As the amount of data is explosive increasing in various fields of arts, science and engineering. The computation of such huge data has become one of the challenges. In order to support  the execution of such computation an new infrastructure have emerged in that most of them involve distributed computing  environment  for parallel computing process among the nodes of a large distributed computing.
Distributed Computing environment handles large scale data in several applications by providing better performance. One of the well known solutions is the using of Distributed File Systems (DFSs).
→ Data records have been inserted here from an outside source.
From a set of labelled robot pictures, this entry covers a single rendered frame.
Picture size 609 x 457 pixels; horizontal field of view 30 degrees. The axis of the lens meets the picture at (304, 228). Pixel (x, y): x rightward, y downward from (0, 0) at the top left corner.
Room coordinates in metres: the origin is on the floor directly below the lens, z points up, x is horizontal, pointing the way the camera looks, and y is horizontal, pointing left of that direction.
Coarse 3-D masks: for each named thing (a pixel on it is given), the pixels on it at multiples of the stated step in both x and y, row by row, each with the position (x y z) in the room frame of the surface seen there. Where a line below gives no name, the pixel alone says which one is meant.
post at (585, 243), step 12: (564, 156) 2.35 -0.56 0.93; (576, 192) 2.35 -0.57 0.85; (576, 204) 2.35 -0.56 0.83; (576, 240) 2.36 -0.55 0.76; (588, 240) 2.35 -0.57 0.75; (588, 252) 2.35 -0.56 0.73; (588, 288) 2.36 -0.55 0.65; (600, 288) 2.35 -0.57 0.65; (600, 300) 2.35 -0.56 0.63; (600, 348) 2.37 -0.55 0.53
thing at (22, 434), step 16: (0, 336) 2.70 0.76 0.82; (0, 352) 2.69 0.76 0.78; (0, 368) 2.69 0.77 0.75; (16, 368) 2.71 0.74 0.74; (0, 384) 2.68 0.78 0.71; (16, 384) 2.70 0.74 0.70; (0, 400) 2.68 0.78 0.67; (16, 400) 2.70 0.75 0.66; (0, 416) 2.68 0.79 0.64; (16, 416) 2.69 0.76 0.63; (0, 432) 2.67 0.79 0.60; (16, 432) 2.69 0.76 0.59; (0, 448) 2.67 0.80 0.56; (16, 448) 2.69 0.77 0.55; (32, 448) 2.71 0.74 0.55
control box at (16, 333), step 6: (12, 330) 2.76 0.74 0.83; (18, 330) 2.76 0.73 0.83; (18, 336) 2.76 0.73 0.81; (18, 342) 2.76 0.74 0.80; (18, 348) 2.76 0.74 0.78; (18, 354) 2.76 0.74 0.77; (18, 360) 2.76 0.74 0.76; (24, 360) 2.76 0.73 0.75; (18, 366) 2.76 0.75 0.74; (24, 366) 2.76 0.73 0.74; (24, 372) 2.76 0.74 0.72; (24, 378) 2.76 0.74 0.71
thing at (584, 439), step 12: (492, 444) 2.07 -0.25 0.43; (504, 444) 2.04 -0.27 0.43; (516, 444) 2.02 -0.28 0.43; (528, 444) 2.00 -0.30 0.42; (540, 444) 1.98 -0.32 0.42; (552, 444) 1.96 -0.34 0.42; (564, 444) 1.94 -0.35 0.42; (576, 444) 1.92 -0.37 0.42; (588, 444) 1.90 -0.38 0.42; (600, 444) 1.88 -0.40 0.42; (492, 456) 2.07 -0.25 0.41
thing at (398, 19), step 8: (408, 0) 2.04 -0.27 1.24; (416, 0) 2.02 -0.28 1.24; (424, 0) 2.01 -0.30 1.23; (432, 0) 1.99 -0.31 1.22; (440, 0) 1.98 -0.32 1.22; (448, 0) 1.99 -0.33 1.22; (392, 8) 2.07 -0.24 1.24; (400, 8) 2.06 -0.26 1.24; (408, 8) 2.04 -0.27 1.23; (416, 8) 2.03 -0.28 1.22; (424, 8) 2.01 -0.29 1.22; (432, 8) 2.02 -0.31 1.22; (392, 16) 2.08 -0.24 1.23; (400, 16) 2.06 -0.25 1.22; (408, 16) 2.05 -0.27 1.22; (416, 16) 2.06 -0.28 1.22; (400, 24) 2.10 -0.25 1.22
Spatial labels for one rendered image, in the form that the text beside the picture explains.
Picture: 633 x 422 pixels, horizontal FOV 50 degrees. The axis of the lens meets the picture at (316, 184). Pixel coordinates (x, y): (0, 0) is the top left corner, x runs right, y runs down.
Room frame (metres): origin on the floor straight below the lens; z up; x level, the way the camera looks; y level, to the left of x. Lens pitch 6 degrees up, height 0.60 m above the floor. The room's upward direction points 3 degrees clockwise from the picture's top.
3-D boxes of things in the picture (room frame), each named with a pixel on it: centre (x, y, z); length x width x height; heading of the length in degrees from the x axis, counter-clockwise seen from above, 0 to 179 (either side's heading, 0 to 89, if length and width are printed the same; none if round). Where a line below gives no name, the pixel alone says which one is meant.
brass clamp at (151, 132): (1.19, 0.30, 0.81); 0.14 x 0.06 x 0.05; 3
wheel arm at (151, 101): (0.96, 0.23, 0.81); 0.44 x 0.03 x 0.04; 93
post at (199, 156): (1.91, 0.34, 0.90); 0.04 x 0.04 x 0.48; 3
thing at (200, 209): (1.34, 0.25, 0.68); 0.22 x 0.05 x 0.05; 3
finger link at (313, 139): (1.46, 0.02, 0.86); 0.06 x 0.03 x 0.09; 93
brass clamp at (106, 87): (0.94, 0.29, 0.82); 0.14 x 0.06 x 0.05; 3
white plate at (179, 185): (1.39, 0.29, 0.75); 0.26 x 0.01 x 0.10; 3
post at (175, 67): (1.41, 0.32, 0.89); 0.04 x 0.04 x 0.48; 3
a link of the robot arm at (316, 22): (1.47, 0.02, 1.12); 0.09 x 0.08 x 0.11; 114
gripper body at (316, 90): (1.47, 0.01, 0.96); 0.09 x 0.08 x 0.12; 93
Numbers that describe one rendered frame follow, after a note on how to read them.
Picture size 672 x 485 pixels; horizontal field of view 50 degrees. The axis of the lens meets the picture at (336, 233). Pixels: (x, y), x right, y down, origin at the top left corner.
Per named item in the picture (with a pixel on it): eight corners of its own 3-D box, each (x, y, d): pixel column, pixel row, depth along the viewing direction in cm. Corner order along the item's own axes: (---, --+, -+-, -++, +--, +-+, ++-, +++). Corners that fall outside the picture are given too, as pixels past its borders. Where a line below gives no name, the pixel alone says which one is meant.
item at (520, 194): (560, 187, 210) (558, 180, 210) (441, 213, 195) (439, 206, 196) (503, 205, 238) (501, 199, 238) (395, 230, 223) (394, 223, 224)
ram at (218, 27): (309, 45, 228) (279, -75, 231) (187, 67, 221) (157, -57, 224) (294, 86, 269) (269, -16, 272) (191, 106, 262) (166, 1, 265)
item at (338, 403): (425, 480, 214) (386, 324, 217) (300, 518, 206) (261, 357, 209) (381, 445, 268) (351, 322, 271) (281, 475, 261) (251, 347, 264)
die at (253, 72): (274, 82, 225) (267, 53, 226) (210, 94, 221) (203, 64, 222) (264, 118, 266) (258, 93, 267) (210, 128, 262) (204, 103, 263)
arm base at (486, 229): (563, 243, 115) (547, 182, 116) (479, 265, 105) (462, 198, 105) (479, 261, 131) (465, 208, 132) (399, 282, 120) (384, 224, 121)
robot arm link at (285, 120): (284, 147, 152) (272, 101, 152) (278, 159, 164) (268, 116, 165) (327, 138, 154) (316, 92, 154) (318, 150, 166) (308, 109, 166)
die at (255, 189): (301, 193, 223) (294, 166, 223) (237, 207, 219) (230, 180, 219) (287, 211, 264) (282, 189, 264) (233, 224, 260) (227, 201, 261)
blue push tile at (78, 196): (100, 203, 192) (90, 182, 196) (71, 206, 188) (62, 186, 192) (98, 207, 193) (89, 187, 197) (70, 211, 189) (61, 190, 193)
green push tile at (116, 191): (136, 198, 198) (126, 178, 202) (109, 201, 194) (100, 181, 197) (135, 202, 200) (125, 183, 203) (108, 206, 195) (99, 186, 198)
Distributed file system (DFS) allows users of physically distributed computers to share data and storage resources by using a common file system. As there are number of different DFS, most popularly used is HDFS (Hadoop Distributed File System).  When we consider the performance of HDFS it is compared with other distributed file system  but it is not compared with new DFS such as FusionFS. As Mapreduce is implemented on HDFS, but not on FusionFS. Hence the main goal is to run MapReduce on FusionFS and evaluate the performance of HDFS and FusionFS by considering various parameters. 

Intellectual Merit

The project provides a comparative evaluation of HDFS v/s FusionFS with respect to MapReduce applications. The project is being carried out by a Masters student who will use FutureSystems to set up the test environment.

Broader Impacts

This project is part of a research programme evaluating different distributed file systems for data intensive cloud applications.

Scale of Use

a few VMs for experimental set up of Hadoop cluster